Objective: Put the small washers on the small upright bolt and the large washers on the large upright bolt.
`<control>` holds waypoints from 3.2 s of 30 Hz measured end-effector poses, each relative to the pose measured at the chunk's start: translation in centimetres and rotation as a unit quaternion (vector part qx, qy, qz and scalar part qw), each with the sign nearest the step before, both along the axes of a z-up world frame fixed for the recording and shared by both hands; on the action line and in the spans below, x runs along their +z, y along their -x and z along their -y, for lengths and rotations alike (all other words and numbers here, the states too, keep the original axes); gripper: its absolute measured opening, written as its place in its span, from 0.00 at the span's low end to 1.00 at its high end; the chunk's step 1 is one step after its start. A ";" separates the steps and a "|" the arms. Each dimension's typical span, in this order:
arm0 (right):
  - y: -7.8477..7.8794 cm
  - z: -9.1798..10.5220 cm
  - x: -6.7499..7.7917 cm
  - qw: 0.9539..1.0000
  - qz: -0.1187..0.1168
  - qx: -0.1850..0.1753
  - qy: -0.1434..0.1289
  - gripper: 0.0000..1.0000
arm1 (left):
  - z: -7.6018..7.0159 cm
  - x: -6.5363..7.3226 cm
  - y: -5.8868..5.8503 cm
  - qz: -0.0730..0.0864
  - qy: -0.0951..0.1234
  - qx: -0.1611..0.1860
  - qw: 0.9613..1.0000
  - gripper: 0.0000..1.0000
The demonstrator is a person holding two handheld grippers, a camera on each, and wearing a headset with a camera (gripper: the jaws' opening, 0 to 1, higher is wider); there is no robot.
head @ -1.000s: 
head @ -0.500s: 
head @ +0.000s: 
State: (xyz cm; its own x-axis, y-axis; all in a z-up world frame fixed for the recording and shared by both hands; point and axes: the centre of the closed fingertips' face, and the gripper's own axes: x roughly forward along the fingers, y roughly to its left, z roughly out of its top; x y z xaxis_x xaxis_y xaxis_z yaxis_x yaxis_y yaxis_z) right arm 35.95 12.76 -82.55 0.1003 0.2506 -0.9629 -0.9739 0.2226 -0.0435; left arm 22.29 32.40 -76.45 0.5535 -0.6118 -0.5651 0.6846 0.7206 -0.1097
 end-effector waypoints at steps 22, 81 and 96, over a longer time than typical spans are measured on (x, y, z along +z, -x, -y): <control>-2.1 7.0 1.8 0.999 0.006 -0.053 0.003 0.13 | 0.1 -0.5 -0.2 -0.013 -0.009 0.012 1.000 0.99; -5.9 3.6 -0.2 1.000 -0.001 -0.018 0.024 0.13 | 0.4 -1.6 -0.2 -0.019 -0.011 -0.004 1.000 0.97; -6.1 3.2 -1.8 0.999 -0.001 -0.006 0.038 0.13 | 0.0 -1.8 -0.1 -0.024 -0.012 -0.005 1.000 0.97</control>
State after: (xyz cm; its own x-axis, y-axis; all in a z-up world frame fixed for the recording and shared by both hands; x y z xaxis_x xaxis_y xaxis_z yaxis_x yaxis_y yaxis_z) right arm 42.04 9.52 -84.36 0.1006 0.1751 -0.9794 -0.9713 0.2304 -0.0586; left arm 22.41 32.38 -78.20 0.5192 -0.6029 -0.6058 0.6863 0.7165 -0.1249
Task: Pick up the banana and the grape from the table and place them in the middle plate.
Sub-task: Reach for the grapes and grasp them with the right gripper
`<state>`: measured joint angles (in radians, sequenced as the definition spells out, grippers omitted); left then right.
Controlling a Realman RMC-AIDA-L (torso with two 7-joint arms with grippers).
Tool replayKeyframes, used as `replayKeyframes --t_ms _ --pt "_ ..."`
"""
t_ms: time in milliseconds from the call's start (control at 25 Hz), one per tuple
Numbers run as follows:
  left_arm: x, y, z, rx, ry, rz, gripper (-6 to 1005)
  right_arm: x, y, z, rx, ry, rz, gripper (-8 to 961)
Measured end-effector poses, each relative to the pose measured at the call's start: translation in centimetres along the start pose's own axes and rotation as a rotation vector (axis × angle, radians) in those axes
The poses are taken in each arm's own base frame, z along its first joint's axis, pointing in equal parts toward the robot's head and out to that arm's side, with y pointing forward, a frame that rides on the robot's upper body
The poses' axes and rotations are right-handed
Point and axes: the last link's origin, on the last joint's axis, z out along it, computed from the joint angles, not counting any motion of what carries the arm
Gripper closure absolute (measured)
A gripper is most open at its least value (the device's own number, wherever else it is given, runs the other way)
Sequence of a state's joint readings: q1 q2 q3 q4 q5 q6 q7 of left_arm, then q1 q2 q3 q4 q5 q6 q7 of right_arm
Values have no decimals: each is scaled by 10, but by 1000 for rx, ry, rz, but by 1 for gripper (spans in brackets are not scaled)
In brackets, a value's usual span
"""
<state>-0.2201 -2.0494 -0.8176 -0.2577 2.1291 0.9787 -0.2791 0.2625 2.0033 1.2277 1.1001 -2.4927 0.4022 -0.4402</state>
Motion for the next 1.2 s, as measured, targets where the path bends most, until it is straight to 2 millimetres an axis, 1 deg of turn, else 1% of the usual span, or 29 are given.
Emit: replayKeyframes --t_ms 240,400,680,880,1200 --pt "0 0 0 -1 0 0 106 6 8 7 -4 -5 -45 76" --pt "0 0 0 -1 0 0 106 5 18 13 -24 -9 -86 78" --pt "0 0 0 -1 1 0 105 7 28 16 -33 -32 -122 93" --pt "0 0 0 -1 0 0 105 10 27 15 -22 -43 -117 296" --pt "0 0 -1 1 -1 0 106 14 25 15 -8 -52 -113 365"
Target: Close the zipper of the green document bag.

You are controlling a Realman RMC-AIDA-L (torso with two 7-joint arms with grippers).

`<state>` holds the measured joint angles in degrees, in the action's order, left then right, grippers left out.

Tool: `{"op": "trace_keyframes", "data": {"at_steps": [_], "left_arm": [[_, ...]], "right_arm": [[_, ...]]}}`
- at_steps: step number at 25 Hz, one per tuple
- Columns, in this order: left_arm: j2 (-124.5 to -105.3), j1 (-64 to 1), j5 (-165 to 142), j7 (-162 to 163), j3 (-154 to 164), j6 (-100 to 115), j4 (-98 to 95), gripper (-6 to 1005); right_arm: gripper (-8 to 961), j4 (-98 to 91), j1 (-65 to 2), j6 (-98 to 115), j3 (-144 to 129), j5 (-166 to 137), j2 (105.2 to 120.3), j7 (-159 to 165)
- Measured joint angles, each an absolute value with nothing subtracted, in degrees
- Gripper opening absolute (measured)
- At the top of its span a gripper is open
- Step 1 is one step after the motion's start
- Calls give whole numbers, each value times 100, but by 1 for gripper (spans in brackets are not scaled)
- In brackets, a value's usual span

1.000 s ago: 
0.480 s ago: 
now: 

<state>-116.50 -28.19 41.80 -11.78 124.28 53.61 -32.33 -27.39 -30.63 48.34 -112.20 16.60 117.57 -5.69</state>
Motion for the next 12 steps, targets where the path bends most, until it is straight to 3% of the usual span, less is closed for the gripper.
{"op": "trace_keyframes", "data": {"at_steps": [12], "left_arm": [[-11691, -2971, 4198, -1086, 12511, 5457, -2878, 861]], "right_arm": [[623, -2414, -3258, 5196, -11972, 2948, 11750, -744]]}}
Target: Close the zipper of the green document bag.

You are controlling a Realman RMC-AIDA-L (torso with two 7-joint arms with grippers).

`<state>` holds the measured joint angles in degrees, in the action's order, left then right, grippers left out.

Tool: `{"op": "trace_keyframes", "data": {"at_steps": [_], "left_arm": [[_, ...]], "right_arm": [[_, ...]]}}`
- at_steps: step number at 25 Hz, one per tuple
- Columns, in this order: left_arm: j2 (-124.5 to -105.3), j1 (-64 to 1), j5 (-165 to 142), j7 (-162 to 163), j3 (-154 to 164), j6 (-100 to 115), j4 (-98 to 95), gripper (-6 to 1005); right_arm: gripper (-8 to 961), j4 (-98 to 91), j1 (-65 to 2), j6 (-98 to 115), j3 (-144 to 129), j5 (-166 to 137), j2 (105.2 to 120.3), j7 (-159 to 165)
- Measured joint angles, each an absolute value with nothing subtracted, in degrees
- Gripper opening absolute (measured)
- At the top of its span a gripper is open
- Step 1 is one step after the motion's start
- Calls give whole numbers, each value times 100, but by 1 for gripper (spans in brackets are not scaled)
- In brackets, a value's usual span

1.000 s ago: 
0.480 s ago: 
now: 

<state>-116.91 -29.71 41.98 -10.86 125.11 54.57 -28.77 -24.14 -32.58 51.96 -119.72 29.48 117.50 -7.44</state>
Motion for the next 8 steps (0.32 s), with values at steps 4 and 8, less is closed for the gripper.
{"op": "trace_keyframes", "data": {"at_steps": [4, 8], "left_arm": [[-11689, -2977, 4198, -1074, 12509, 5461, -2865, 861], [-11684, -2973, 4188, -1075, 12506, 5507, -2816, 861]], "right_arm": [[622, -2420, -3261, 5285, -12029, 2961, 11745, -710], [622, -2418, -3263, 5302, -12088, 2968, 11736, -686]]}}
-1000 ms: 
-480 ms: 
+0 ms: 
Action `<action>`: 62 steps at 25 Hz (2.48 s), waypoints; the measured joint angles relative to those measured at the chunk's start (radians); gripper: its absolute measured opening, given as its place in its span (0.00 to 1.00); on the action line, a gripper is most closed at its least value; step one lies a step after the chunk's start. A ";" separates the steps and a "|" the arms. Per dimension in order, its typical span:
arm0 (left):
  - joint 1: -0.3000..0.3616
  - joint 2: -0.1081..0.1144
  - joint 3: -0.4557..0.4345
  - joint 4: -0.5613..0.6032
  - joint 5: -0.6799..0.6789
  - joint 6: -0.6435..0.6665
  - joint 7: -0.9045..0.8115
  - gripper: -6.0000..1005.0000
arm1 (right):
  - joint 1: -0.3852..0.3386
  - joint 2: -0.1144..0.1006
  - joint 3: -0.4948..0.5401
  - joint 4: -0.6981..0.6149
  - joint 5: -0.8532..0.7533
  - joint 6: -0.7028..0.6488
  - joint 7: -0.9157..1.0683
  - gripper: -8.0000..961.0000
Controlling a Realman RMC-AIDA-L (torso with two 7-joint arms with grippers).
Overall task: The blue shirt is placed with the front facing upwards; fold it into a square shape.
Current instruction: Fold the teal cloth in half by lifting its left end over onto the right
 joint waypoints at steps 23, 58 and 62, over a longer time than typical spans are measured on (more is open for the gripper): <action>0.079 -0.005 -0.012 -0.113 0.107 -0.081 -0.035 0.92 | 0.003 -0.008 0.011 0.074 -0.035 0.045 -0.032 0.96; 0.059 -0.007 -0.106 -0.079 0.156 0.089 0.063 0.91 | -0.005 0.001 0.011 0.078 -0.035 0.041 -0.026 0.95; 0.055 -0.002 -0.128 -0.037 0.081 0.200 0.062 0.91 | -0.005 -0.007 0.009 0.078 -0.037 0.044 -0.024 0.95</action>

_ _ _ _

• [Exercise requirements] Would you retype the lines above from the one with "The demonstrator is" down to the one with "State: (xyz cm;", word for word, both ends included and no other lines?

• [Response to this task]
The demonstrator is a person holding two handheld grippers, a camera on each, and wearing a headset with a camera (gripper: the jaws' opening, 0 to 1, higher is wider); there is no robot.
head @ -1.000s: 
head @ -0.500s: 
head @ +0.000s: 
State: (xyz cm; its own x-axis, y-axis; all in a z-up world frame fixed for the recording and shared by both hands; point and axes: the centre of the closed fingertips' face, and the gripper's own axes: x roughly forward along the fingers, y roughly to its left, z roughly out of its top; x y z xaxis_x xaxis_y xaxis_z yaxis_x yaxis_y yaxis_z) right arm 35.95 12.76 -82.55 0.1003 0.2506 -0.9629 -0.9739 0.2226 -0.0435; left arm 22.29 32.40 -76.45 0.5535 -0.6118 -0.5651 0.6846 0.7206 -0.1097

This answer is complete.